[Seminar] MLDS Unit Seminar 2024-9 by Mr. Jose Restom (Mohamed bin Zayed University of Artificial Intelligence: MBZUAI, UAE), Dr. Mohammad Sabokrou, OIST at D23, Lab5
Description
Speaker 1: Mr. Jose Restom (Mohamed bin Zayed University of Artificial Intelligence: MBZUAI, UAE)
Title: Handling Data Heterogeneity via Architectural Design for Federated Visual Recognition
Abstract: Federated Learning (FL) is a promising research paradigm that enables the collaborative training of machine learning models among various parties without the need for sensitive information exchange. Nonetheless, retaining data in individual clients introduces fundamental challenges to achieving performance on par with centrally trained models. Our study provides an extensive review of federated learning applied to visual recognition. It underscores the critical role of thoughtful architectural design choices in achieving optimal performance, a factor often neglected in the FL literature. Many existing FL solutions are tested on shallow or simple networks, which may not accurately reflect real-world applications. This practice restricts the transferability of research findings to large-scale visual recognition models. Through an in-depth analysis of diverse cutting-edge architectures such as convolutional neural networks, transformers, and MLP-mixers, we experimentally demonstrate that architectural choices can substantially enhance FL systems' performance, particularly when handling heterogeneous data. We study visual recognition models from five different architectural families on four challenging FL datasets. We also re-investigate the inferior performance convolution-based architectures in the FL setting and analyze the influence of normalization layers on the FL performance. Our findings emphasize the importance of architectural design for computer vision tasks in practical scenarios, effectively narrowing the performance gap between federated and centralized learning.
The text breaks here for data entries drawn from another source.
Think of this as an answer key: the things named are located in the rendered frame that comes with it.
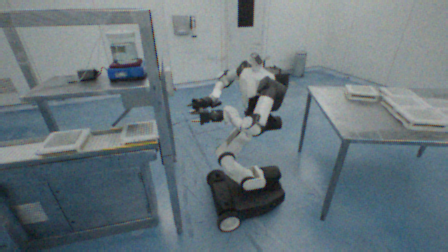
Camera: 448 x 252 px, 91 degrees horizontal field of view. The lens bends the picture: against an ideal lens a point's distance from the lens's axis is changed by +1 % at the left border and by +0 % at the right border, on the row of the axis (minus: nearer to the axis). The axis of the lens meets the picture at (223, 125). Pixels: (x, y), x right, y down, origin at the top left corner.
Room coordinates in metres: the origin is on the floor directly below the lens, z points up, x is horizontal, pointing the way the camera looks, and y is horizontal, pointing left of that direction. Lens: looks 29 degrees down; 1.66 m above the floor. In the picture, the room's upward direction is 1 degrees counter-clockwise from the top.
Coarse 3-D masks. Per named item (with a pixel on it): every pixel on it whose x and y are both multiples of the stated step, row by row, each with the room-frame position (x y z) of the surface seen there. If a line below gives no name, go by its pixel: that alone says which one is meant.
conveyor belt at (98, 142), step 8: (96, 136) 1.37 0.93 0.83; (104, 136) 1.37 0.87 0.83; (112, 136) 1.37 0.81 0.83; (32, 144) 1.27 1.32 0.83; (40, 144) 1.27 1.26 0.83; (96, 144) 1.26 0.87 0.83; (104, 144) 1.26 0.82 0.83; (112, 144) 1.26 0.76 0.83; (0, 152) 1.18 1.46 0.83; (8, 152) 1.18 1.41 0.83; (16, 152) 1.18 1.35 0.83; (24, 152) 1.18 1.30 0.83; (32, 152) 1.18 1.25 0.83; (0, 160) 1.10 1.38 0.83; (8, 160) 1.10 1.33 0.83; (0, 168) 1.03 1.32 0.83
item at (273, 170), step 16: (224, 176) 1.66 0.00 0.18; (272, 176) 1.50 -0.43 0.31; (224, 192) 1.44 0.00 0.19; (240, 192) 1.46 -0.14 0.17; (256, 192) 1.45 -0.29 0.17; (272, 192) 1.45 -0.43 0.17; (224, 208) 1.24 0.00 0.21; (240, 208) 1.28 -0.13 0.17; (256, 208) 1.30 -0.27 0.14; (272, 208) 1.36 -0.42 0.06
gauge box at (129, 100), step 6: (126, 96) 1.39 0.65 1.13; (132, 96) 1.40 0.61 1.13; (138, 96) 1.41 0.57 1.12; (144, 96) 1.41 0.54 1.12; (150, 96) 1.42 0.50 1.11; (126, 102) 1.39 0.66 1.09; (132, 102) 1.40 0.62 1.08; (138, 102) 1.40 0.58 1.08; (144, 102) 1.41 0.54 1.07; (150, 102) 1.42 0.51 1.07
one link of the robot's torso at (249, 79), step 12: (264, 60) 1.67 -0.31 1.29; (252, 72) 1.50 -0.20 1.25; (264, 72) 1.49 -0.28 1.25; (276, 72) 1.49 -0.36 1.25; (288, 72) 1.49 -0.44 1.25; (240, 84) 1.56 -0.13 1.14; (252, 84) 1.39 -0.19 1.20; (288, 84) 1.47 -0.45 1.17; (252, 96) 1.39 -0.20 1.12; (252, 108) 1.42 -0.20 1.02; (276, 108) 1.47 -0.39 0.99
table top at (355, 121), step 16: (320, 96) 2.03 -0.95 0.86; (336, 96) 2.02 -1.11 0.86; (432, 96) 1.98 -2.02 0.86; (336, 112) 1.66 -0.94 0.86; (352, 112) 1.66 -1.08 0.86; (368, 112) 1.65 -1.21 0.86; (384, 112) 1.65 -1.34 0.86; (336, 128) 1.40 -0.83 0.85; (352, 128) 1.39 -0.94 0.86; (368, 128) 1.39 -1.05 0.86; (384, 128) 1.38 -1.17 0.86; (400, 128) 1.38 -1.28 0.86; (400, 144) 1.22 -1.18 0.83; (416, 144) 1.21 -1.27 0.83; (432, 144) 1.20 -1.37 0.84
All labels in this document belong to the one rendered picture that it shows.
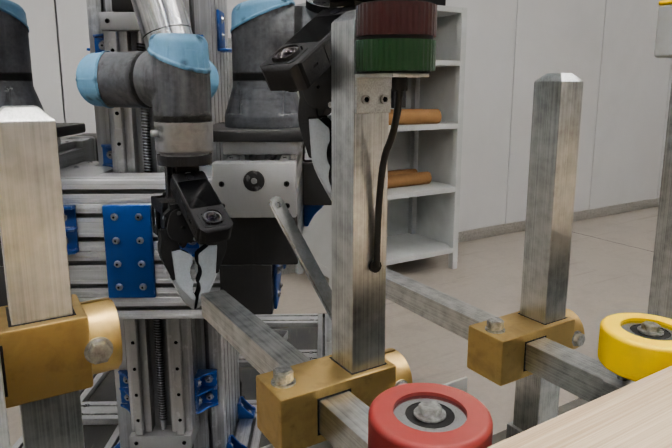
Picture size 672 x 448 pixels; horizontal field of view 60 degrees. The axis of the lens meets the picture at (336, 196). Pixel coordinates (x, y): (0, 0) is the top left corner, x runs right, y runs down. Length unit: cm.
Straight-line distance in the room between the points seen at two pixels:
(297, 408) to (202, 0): 95
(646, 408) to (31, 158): 43
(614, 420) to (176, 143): 57
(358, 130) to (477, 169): 387
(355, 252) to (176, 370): 90
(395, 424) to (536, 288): 33
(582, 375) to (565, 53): 441
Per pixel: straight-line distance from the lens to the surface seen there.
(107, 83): 83
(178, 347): 132
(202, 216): 73
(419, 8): 43
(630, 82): 565
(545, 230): 66
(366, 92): 47
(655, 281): 91
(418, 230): 395
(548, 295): 68
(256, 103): 106
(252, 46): 108
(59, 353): 42
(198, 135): 77
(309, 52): 50
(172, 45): 77
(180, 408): 139
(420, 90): 385
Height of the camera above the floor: 112
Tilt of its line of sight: 11 degrees down
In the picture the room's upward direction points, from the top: straight up
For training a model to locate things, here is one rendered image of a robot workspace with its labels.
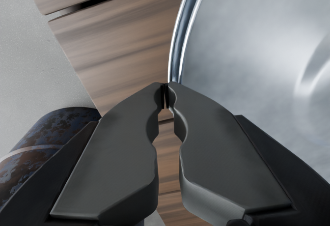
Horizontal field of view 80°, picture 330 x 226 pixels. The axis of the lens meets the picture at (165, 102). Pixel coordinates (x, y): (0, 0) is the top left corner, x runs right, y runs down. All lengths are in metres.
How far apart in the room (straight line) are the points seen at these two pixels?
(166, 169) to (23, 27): 0.47
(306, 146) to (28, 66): 0.58
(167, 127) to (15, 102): 0.58
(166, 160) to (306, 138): 0.12
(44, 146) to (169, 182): 0.34
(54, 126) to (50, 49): 0.19
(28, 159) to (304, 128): 0.47
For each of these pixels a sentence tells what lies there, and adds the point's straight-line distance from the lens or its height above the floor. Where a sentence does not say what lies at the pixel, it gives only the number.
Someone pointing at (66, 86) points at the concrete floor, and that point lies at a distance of 0.60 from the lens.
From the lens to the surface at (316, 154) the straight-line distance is 0.22.
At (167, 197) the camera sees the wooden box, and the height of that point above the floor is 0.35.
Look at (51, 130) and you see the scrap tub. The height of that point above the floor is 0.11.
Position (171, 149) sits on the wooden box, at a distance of 0.18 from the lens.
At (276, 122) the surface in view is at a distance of 0.17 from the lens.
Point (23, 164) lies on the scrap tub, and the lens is 0.49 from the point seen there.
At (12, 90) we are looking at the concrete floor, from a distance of 0.68.
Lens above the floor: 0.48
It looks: 57 degrees down
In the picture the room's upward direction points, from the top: 177 degrees clockwise
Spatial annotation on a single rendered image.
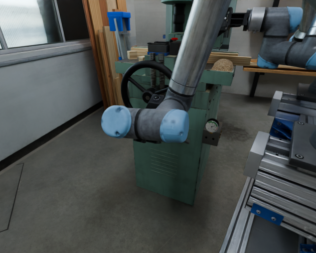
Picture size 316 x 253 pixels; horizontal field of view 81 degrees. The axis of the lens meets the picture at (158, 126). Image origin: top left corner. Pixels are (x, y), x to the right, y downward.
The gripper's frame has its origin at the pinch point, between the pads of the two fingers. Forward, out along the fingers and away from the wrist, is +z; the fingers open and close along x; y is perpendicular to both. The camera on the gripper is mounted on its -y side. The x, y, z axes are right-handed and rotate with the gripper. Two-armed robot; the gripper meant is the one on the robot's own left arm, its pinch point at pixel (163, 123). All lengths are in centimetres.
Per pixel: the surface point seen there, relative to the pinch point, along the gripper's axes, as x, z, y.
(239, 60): 23.1, 24.2, -36.7
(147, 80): -14.2, 6.4, -18.2
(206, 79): 11.2, 14.1, -23.6
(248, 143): 47, 140, 2
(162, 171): -10, 47, 31
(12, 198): -106, 20, 72
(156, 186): -15, 55, 44
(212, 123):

Speaker 2: Dr. Mohammad Sabokrou, Staff Scientist, OIST
Title: Universal Novelty Detection Through Adaptive Contrastive Learning
Abstract: This talk focuses on the critical task of novelty detection for deploying machine learning models in real-world scenarios. A key aspect of novelty detection methods is their universality, or their ability to generalize across various distributions of training and test data. Distribution shifts can occur in either the training or the test set. Training set shifts involve training a novelty detector on a new dataset and expecting strong transferability, while test set shifts pertain to the method's performance when encountering a shifted test sample.
Our experimental results reveal that existing methods struggle to maintain universality due to their rigid inductive biases. To address this, we aim to develop more generalized techniques with adaptable inductive biases. By leveraging contrastive learning, we create an efficient framework to switch and adapt to new inductive biases through appropriate augmentations in forming negative pairs.
We introduce a novel probabilistic auto-negative pair generation method, AutoAugOOD, combined with contrastive learning to establish a universal novelty detection method.
This talk is based on our findings from two papers: Universal Novelty Detection Through Adaptive Contrastive Learning, CVPR2024 and Enhancing Anomaly Detection Generalization through Knowledge Exposure: The Dual Effects of Augmentation.